To do >> Search the data below, and report every line in which "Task" occurs.

Data entries >>
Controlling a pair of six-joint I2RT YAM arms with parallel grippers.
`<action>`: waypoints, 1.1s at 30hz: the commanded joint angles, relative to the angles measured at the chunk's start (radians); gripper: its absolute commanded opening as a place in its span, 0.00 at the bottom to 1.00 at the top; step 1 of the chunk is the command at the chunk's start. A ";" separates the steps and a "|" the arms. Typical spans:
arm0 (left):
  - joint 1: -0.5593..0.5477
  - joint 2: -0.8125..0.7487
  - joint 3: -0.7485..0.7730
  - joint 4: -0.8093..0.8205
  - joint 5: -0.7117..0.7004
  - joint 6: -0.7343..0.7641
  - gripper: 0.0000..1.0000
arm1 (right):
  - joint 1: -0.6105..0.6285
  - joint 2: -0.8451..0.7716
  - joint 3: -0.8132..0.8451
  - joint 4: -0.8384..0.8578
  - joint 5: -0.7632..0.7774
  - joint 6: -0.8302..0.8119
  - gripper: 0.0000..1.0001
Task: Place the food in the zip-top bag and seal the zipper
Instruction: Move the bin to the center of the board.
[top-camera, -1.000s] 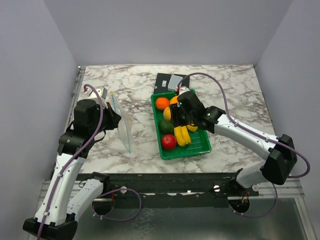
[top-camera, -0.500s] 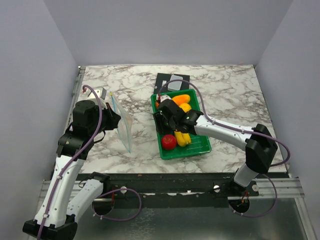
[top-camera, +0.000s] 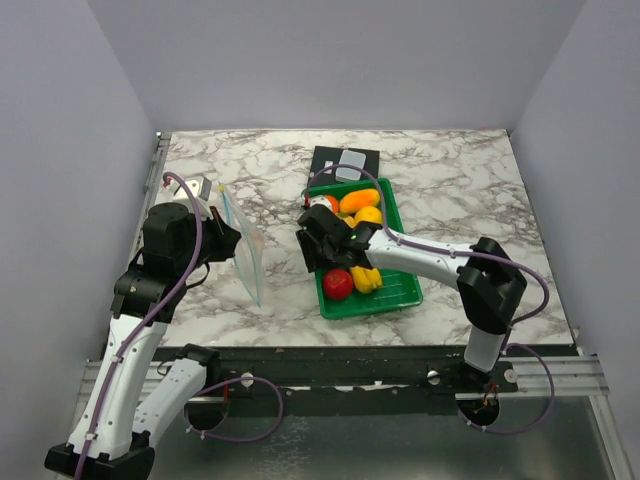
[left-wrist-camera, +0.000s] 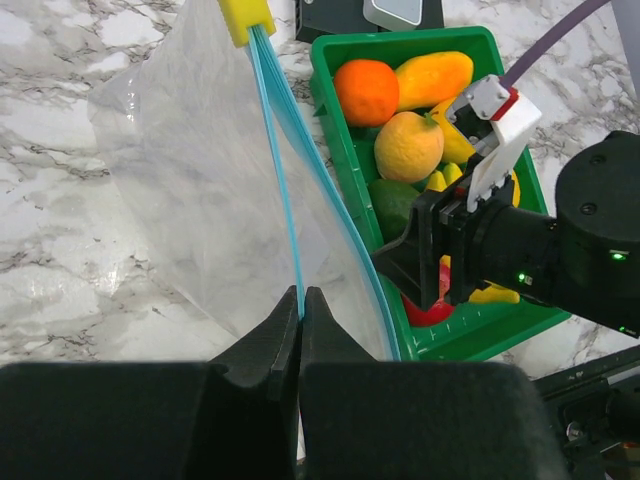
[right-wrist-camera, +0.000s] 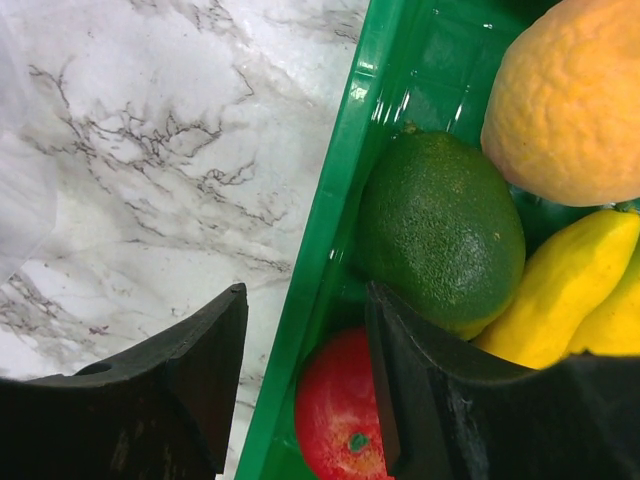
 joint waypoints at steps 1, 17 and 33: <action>-0.007 -0.014 -0.006 0.002 0.021 0.003 0.00 | 0.011 0.051 0.039 0.007 0.043 0.025 0.56; -0.005 -0.029 -0.002 -0.017 0.018 0.009 0.00 | 0.022 0.096 0.017 -0.019 0.114 0.067 0.21; -0.005 -0.037 -0.009 -0.017 0.020 0.007 0.00 | 0.022 -0.107 -0.181 -0.031 0.209 0.128 0.01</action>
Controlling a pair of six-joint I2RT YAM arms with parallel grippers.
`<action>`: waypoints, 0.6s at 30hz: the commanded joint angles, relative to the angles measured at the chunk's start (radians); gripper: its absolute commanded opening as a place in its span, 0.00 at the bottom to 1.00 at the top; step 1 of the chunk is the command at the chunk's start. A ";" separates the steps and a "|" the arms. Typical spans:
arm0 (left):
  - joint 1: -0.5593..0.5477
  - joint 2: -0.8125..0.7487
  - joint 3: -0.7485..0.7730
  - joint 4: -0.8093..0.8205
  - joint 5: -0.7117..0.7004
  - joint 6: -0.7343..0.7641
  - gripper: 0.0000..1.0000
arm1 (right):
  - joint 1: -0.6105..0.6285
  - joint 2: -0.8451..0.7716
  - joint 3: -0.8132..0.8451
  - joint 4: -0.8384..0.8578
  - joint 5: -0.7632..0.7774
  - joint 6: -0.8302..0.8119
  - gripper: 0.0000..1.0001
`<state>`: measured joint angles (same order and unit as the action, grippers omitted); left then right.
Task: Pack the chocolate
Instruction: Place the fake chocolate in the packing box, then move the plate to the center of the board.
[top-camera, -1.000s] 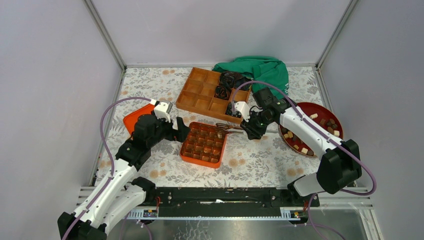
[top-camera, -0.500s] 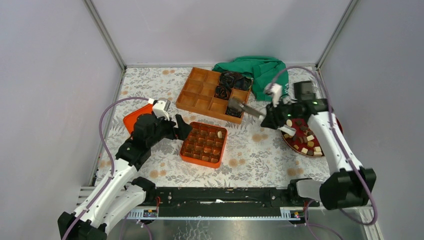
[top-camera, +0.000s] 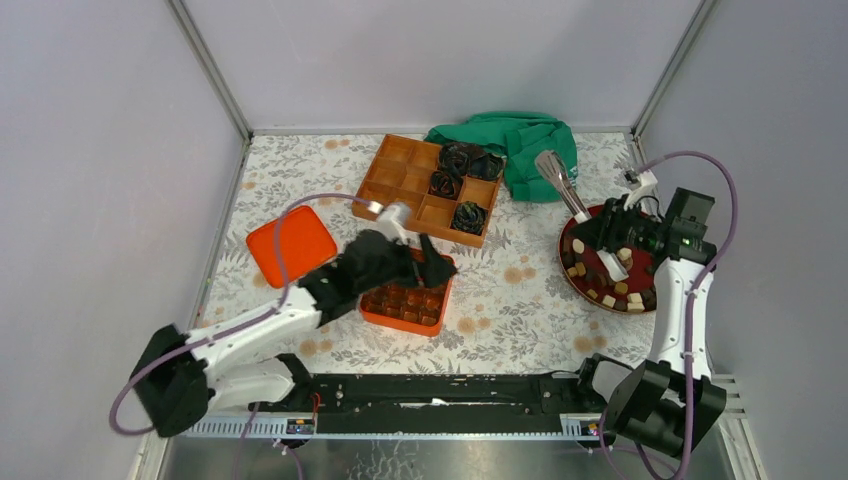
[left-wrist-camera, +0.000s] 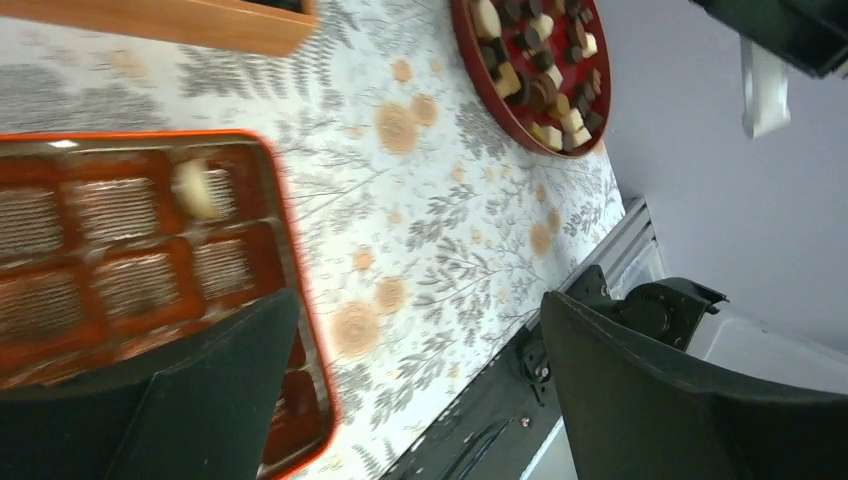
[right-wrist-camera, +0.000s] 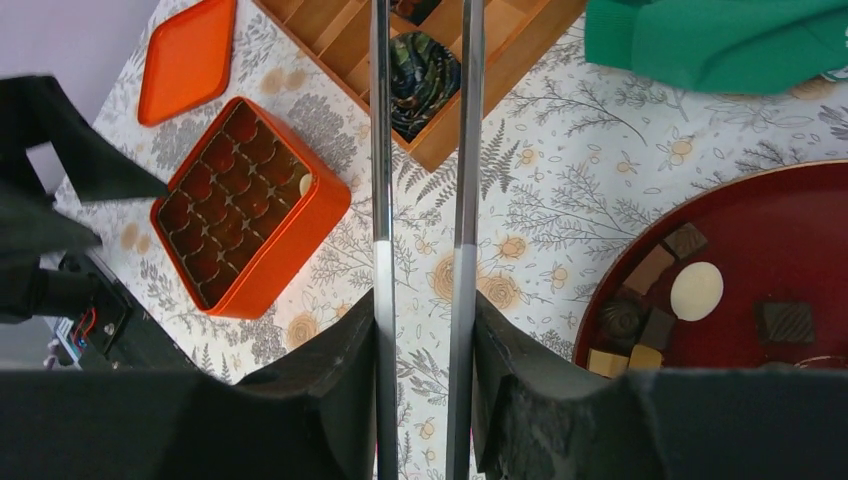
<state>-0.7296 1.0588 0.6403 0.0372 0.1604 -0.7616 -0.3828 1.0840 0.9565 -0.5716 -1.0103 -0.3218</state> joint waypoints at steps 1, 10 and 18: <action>-0.198 0.184 0.153 0.120 -0.320 -0.053 0.98 | -0.036 -0.031 -0.015 0.120 -0.065 0.074 0.38; -0.377 0.841 0.909 -0.391 -0.636 -0.173 0.82 | -0.096 -0.073 -0.048 0.159 0.024 0.098 0.39; -0.378 1.174 1.242 -0.350 -0.461 -0.062 0.62 | -0.117 -0.073 -0.046 0.154 0.049 0.092 0.39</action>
<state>-1.1103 2.1380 1.7809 -0.2993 -0.3515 -0.8906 -0.4896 1.0328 0.8989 -0.4618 -0.9611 -0.2356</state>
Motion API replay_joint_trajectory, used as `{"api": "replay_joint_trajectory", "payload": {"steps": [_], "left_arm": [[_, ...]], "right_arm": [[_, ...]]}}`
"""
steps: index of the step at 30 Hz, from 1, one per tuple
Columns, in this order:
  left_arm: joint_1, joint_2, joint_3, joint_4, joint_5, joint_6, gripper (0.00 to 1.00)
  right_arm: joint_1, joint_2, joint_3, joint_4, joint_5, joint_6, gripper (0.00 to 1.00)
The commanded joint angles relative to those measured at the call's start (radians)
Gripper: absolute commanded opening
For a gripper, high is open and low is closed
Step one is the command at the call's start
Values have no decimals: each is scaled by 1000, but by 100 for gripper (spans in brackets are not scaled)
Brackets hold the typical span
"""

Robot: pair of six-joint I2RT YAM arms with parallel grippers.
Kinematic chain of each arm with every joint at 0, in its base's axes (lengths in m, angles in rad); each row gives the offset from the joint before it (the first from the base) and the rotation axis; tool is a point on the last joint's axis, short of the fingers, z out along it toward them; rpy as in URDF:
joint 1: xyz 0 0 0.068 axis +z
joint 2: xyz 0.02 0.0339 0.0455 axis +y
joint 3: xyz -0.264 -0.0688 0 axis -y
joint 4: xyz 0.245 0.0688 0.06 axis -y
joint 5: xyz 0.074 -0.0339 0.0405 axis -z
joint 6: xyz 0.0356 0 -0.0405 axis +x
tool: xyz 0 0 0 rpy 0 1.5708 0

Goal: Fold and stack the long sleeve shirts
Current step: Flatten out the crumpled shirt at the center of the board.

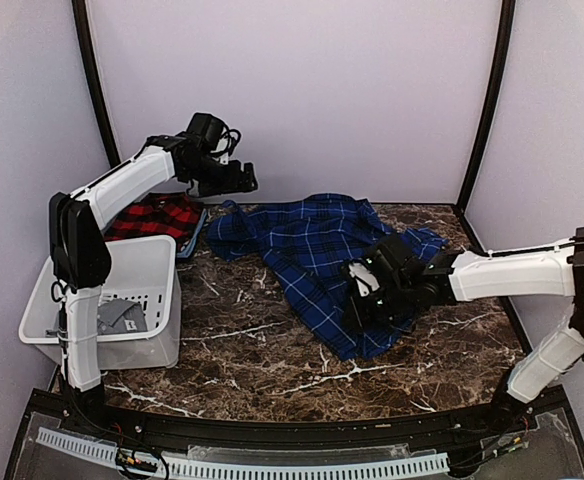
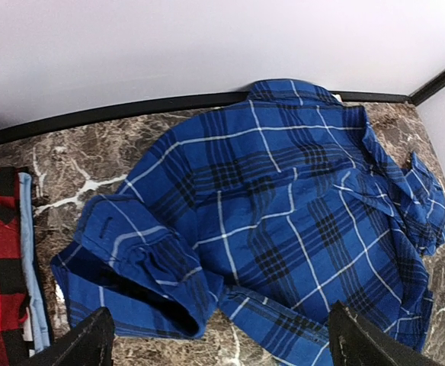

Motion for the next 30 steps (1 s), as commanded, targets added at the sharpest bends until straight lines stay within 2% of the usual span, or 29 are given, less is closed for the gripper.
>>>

Your response >>
Task: Place the food in the zip-top bag and seal the zipper
Task: Pack the chocolate

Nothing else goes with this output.